Schools are also working on getting manipulatives for their younger students whose education includes more tactile contact with physical objects that can no longer be shared. “Another thing we’ve been getting our hands on is books. Books are a big concern for us because we know that many of our homes don’t have books for their children.”
Also going into the schools will be floor markers and plexiglass shields to help students adjust to the new spacing requirements and provide an added layer of protection from splatter. And at Taylor County, kindergarteners and preschoolers will have face shields available for reading time.
With all of the concerns about spacing, educators are finding room where they can. “In addition to the cafeteria, meals will be provided in classrooms, gymnasiums, and outdoor settings,” Mr. Hollis said. “We will provide social distancing while also providing a rotation of meal locations.”

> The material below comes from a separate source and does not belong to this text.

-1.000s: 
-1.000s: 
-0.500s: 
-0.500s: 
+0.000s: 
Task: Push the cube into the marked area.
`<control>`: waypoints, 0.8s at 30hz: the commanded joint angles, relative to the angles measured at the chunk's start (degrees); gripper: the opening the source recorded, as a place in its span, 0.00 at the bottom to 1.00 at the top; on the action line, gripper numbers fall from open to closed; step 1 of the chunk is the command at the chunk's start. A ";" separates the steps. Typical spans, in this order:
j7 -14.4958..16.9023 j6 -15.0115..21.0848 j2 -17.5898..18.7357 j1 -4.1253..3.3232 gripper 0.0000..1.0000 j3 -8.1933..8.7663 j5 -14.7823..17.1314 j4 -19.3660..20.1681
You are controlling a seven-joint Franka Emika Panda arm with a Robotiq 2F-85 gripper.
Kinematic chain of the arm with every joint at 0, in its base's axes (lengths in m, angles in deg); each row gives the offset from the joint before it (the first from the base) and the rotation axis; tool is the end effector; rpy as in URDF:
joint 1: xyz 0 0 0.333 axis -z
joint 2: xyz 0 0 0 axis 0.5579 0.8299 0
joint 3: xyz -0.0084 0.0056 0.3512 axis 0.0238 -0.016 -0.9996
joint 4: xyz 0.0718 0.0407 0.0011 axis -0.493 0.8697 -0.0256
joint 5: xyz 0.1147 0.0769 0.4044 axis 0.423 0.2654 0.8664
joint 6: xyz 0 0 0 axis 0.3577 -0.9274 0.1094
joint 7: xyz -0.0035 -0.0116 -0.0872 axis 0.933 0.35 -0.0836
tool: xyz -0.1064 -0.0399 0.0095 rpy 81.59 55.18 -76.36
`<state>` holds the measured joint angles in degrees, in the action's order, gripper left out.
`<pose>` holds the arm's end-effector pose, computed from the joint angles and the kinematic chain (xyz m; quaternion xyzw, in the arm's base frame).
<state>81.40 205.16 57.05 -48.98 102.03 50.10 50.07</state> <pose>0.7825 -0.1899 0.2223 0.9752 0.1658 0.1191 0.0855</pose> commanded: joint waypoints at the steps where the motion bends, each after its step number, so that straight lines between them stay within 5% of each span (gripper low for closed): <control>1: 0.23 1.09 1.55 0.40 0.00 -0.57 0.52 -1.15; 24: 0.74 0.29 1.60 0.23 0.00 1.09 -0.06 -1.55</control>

Each system is providing distance learning devices for their students. Both Green and Taylor Counties have made a substantial investment in Google Chromebooks, being districts that have utilized the Google platform in the past. Teachers in both districts are certified in Google technologies that will help in the training and preparation of their colleagues.
“Smartphones alone and even iPads aren’t enough to do the depth of work that we’re going to need them to do as far as distance learning goes,” said Mrs. Benningfield.
At Campbellsville Independent their elementary students will be accessing their online learning through Google Classrooms, but at the middle and high school levels they operate off of the Edgenuity education platform and instead of Chromebooks ordered Lenovo laptops, which had provided the basis of their digital learning in years past and worked well for their students.
The schools have reached out to parents not so much to guide education policy, but to show educators to what areas they should guide their policies to. “The biggest concern was having available devices for every child in every family for distance learning,” Mrs. Benningfield said. “As you know, there’s a possibility that we all become distance learners for a period of time potentially if COVID rates continue to increase.”
South-central Kentucky is not known for having the most expansive internet access and any plans for remote learning required schools to gather data they had not needed before. “About 70% of our families responded to the survey,” said Mr. Hollis. “After the survey we have worked with Bluegrass Cellular and T-Mobile to provide access points across our county.” In addition to their work with internet providers, Green County Schools have also purchased busses with WiFi capabilities to serve as hot spots as well as a system for delivering food to children who are learning from home.
Only a small portion of students in Taylor County are currently without home internet and Mr. Smith likewise reported that his technology office has been working with Kinect by Windstream to establish hotspots in areas of need in the city as well as the county.
As educators across the region continue to work on creating the best possible school year in the midst of the most uncertain time in decades, they remain steadfast in their commitment to their duty of care for the children in their charge. “When parents and families are making the decision about sending their kids to school I think if they can be reassured what districts are doing to keep their students safe,” Mrs. Benningfield said.
“We’re taking every precaution,” Mr. Hollis said, “to make sure that our kiddos, our students and staff, are safe.”
“We do not want any family to feel that their child’s education has been inhibited; our district is committed to supporting our children regardless of learning model,” said Mr. Smith.